*** EXERCISE DATA Section Begins ***

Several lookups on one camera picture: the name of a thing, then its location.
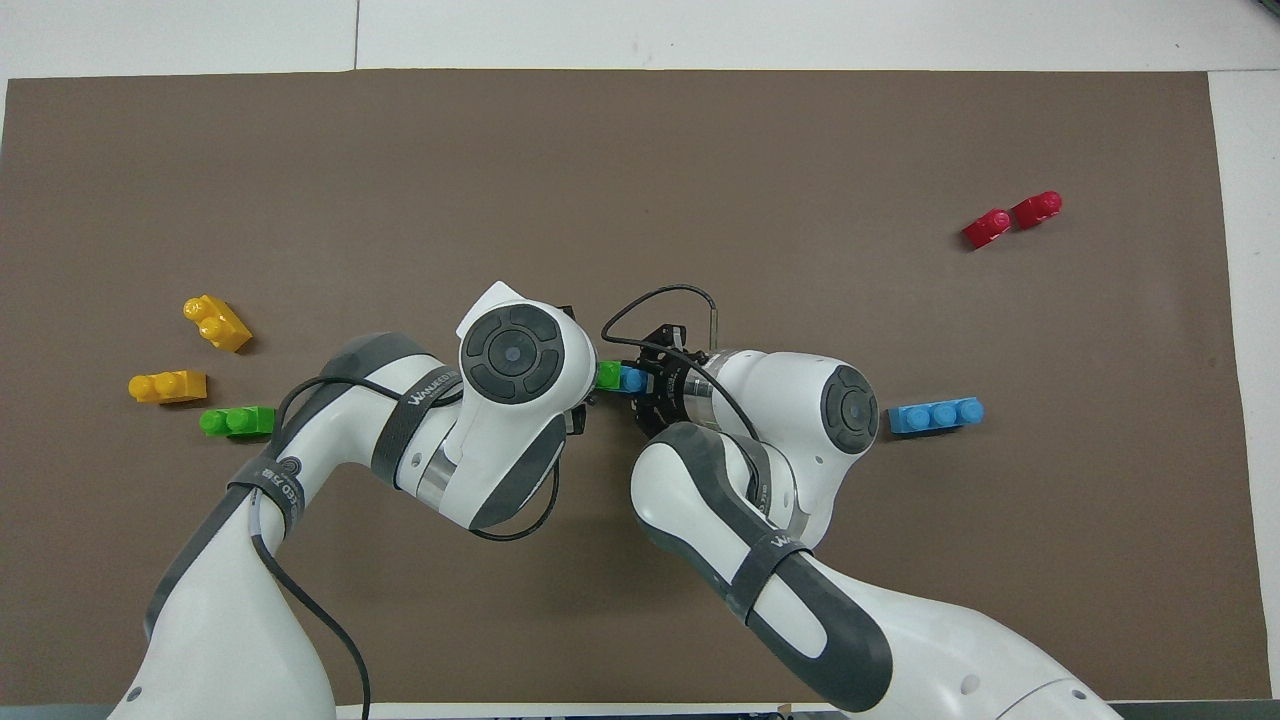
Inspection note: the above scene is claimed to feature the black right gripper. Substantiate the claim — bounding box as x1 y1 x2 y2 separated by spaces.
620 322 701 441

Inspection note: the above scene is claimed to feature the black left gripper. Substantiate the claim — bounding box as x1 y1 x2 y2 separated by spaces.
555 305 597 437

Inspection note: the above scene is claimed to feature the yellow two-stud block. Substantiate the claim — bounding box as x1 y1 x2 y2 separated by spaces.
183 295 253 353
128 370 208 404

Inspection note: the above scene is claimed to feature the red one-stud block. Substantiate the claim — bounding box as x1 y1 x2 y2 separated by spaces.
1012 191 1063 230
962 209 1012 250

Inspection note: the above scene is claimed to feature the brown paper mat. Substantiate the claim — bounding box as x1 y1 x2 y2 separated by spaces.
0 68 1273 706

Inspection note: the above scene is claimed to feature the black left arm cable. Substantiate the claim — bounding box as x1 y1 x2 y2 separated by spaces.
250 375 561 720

*** EXERCISE DATA Section Ends ***
*** EXERCISE DATA Section Begins ***

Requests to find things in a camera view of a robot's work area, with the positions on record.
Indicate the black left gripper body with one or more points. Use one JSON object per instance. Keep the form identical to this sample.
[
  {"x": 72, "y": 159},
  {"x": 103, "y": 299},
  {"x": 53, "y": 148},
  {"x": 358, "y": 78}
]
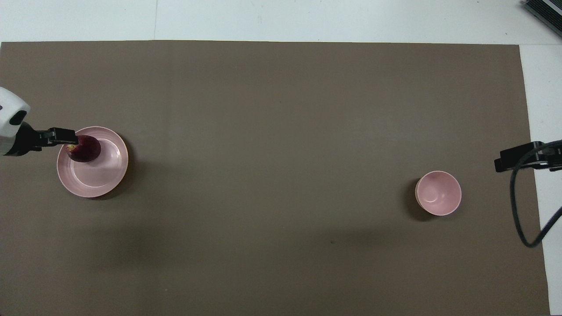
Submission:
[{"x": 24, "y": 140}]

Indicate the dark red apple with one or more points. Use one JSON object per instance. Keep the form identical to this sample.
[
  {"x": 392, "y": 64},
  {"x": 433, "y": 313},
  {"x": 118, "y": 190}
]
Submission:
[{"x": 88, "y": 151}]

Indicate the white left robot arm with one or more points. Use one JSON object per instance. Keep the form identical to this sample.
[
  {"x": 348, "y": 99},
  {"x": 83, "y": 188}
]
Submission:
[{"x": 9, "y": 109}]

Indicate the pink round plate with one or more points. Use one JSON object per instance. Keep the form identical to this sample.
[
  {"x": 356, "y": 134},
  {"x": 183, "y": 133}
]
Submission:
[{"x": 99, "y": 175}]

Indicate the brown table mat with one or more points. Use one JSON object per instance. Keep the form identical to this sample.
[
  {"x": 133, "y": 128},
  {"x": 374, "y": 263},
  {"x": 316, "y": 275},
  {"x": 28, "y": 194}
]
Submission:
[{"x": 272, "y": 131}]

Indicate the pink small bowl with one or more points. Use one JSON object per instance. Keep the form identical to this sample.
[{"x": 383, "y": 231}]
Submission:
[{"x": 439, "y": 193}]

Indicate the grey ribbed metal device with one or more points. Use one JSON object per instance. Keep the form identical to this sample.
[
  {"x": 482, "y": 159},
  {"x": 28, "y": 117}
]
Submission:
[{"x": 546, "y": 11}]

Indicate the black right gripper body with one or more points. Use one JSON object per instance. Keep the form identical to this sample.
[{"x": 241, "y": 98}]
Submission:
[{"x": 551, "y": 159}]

*** EXERCISE DATA Section Ends ***

[TASK DETAILS] Go through the listing above and list every line that has the word "with".

[EXERCISE SOLUTION]
Requests to find things in a camera view of a robot's work area, with the positions on record.
Indicate the black left gripper body with one or more points. Use one JSON object per instance. Keep the form identical to this sample.
Indicate the dark red apple with one or more points. Use one JSON object per instance. Keep the form identical to this sample.
Indicate the white left robot arm with one or more points. Use one JSON object per instance. Keep the form identical to this sample.
Indicate the pink round plate with one or more points. Use one JSON object per instance. Keep the form identical to this sample.
Indicate the brown table mat with one or more points. Use one JSON object per instance. Keep the form identical to this sample.
Indicate the pink small bowl with one or more points. Use one JSON object per instance. Keep the form identical to this sample.
Indicate the grey ribbed metal device with one or more points. Use one JSON object per instance. Keep the form identical to this sample.
Indicate the black right gripper body with one or more points. Use one JSON object per instance. Keep the form identical to this sample.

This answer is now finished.